Dans le camp des politiciens, Samia Abbou, député du Courant démocratique (Attayar), et Issam Chebbi, secrétaire général du Parti républicain (Al-Joumhouri) ont considéré que le témoignage de Trabelsi prouve l’ampleur de la corruption qui sévissait sous l’ancien régime et qui continue de sévir encore aujourd’hui, en l’absence d’une volonté politique pour démanteler les réseaux en question, notamment dans le secteur de la douane.
Bensedrine règle ses comptes avec le président Caïd Essebsi.
Une pierre dans le jardin du président Caïd Essebsi
Ils ont, par ailleurs, considéré que la comparution de ce dernier devant l’IVD prouve que l’instance, bien que très décriée, avance sur la voie qui lui a été tracée lors de sa création, celle de la mise en œuvre de la justice transitionnelle. Et de conclure qu’à partir de ce moment, le projet de loi sur la réconciliation économique et financière, présenté par le président de la république Béji Caïd Essebsi et qui est examiné actuellement par l’Assemblée des représentants du peuple, n’a plus de raison d’être.
En revanche, d’autres dirigeants politiques ont dénoncé ce qu’ils considèrent comme une instrumentalisation de la part de Sihem Bensedrine du témoignage d’une grande figure de la corruption sous l’ancien régime pour régler ses comptes personnels avec le chef de l’Etat, qui tient à faire adopter ce projet de loi très contesté par l’IVD, estimant qu’il cherche à la dessaisir d’une partie de ses prérogatives.
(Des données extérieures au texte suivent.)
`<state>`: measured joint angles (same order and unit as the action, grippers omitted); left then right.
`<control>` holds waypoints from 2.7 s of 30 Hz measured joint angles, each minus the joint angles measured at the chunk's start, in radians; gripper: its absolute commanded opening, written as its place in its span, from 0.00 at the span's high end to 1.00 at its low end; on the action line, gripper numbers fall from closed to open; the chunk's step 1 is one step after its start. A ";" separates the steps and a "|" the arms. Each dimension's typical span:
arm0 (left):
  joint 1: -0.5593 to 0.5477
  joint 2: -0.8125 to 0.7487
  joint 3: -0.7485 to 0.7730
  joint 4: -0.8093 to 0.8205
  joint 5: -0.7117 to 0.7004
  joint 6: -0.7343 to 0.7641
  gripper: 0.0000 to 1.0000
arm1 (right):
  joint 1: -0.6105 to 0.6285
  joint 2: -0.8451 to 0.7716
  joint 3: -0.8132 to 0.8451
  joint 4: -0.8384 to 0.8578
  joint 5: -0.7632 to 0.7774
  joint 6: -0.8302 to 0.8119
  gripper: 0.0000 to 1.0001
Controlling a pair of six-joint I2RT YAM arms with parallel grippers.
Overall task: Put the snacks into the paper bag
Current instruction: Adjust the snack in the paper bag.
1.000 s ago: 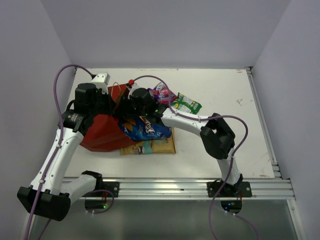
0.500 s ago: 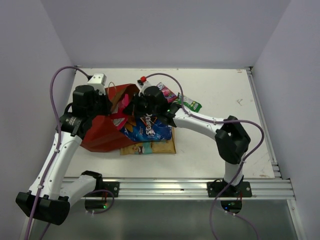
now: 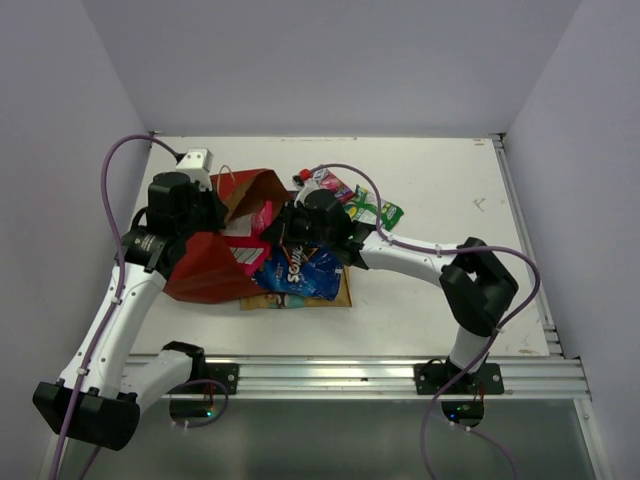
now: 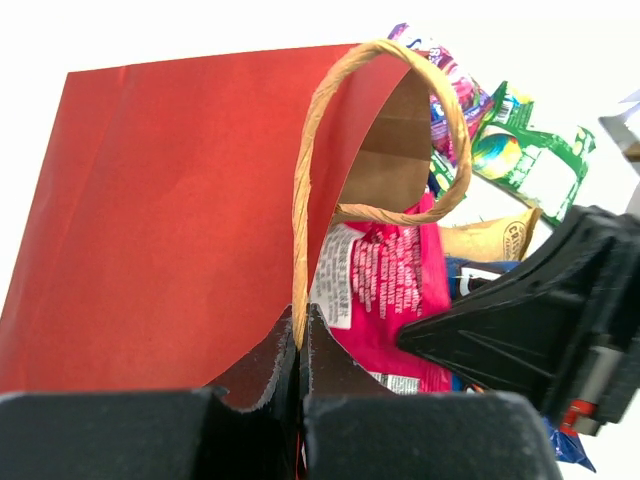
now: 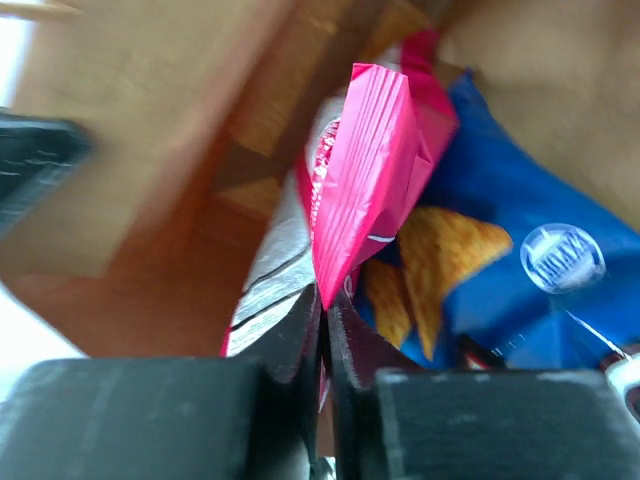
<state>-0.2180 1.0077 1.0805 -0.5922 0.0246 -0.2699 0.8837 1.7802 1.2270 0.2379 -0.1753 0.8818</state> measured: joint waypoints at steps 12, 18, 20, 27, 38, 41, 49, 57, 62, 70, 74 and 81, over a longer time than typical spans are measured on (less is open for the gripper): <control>0.000 0.000 -0.012 0.011 0.039 0.000 1.00 | -0.001 -0.165 -0.029 -0.296 0.070 -0.162 0.19; 0.000 -0.006 -0.014 0.011 0.039 0.001 1.00 | -0.078 -0.423 -0.113 -0.402 0.143 -0.230 0.02; 0.000 -0.008 -0.014 0.011 0.040 0.002 1.00 | -0.113 -0.473 -0.149 -0.412 0.161 -0.242 0.02; 0.001 -0.012 -0.015 0.010 0.043 0.005 1.00 | -0.158 -0.472 -0.315 -0.410 0.143 -0.220 0.01; 0.002 -0.015 -0.014 0.004 0.064 0.031 1.00 | -0.154 -0.319 -0.377 -0.192 -0.005 -0.155 0.02; 0.002 -0.011 -0.005 -0.009 0.071 0.045 1.00 | -0.140 -0.267 -0.376 -0.128 -0.039 -0.138 0.02; 0.002 0.011 0.066 -0.082 0.071 0.080 1.00 | -0.066 -0.154 -0.298 -0.084 -0.069 -0.131 0.10; 0.002 0.020 0.088 -0.129 0.047 0.108 1.00 | -0.033 -0.138 -0.254 -0.076 -0.088 -0.141 0.88; 0.002 0.021 0.094 -0.134 0.001 0.109 1.00 | -0.035 -0.195 -0.249 -0.142 -0.073 -0.170 1.00; 0.002 0.021 0.127 -0.132 -0.016 0.109 1.00 | -0.045 -0.311 -0.226 -0.208 -0.080 -0.198 1.00; 0.002 0.021 0.134 -0.130 -0.025 0.108 1.00 | -0.046 -0.357 -0.163 -0.288 -0.077 -0.235 1.00; 0.002 0.019 0.141 -0.124 -0.026 0.105 1.00 | -0.046 -0.403 -0.028 -0.366 -0.070 -0.286 1.00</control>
<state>-0.2161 1.0267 1.2213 -0.7162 -0.0013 -0.1646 0.8375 1.3769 1.1992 -0.1284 -0.2455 0.5957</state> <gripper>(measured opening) 0.015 0.037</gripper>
Le bureau politique du Parti destourien libre (PDL) a ainsi considéré, dans un communiqué publié samedi, que le choix du sujet de la corruption financière pour la séance d’audition publique organisée vendredi par l’IVD et la diffusion du témoignage enregistré d’Imed Trabelsi, à un moment où certaines parties se mobilisent pour faire échouer toute tentative de réconciliation nationale, prouve que l’instance «sert un agenda politique et que tout le travail qu’elle est en train de faire n’a rien à avoir avec le principe de la justice transitionnelle».